● **Your task**
Aim for an exact copy of the listing, without any images.

● **Source data**
===============

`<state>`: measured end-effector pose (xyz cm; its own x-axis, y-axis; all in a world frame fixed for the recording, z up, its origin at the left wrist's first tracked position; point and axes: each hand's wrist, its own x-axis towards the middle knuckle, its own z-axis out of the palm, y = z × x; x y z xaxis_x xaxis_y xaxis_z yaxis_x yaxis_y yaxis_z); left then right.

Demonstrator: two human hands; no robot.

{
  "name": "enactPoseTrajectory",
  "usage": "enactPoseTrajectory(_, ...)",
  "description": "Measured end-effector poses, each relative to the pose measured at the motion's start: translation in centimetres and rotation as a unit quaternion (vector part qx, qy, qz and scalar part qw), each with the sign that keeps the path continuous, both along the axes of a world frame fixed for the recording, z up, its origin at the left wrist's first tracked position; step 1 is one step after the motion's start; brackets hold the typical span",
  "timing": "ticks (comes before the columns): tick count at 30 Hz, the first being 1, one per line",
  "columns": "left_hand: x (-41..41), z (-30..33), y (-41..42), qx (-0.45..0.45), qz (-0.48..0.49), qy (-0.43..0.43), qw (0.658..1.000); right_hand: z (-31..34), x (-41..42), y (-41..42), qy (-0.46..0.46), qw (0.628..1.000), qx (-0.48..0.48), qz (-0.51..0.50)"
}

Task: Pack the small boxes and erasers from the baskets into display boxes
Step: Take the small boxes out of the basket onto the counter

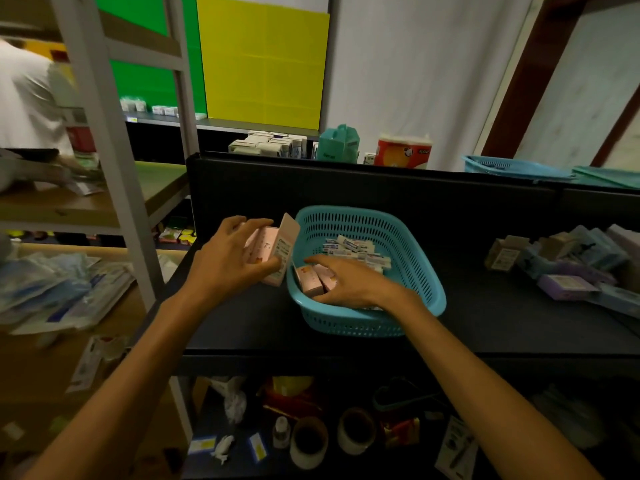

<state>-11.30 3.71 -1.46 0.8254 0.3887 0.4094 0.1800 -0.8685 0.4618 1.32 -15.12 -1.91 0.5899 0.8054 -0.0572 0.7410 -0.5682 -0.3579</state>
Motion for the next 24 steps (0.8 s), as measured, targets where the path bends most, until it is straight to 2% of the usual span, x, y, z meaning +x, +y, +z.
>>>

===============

● **Exercise output**
`<state>`: measured end-effector pose (xyz cm; its own x-axis, y-axis; all in a world frame fixed for the recording, z up, its origin at the left wrist's first tracked position; point and axes: each hand's wrist, its own x-axis towards the middle knuckle, its own z-axis out of the palm, y = z × x; x y z xaxis_x xaxis_y xaxis_z yaxis_x yaxis_y yaxis_z); left then right.

Demonstrator: two human hands; no robot.

{
  "name": "enactPoseTrajectory",
  "usage": "enactPoseTrajectory(_, ...)",
  "description": "Measured end-effector poses, each relative to the pose measured at the motion's start: translation in centimetres and rotation as a unit quaternion (vector part qx, qy, qz and scalar part qw), each with the sign that keeps the path continuous, both along the axes of a world frame fixed for the recording, z up, its origin at the left wrist's first tracked position; step 1 is one step after the motion's start; brackets hold the typical span",
  "timing": "ticks (comes before the columns): tick count at 30 Hz, the first being 1, one per line",
  "columns": "left_hand: x (-41..41), z (-30..33), y (-41..42), qx (-0.45..0.45), qz (-0.48..0.49), qy (-0.43..0.43), qw (0.658..1.000); right_hand: z (-31..34), x (-41..42), y (-41..42), qy (-0.46..0.46), qw (0.628..1.000), qx (-0.48..0.48), qz (-0.51..0.50)"
}

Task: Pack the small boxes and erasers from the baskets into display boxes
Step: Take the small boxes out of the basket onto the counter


<state>-11.30 3.71 -1.46 0.8254 0.3887 0.4094 0.1800 -0.8685 0.4618 1.32 -15.12 -1.91 0.5899 0.8054 -0.0572 0.7410 -0.5682 -0.3579</state>
Motion for the next 24 steps (0.8 s), as measured, targets where the path bends most, until it is straight to 2% of the usual span, x, y, z meaning +x, +y, +z.
>>>

The response is now complete.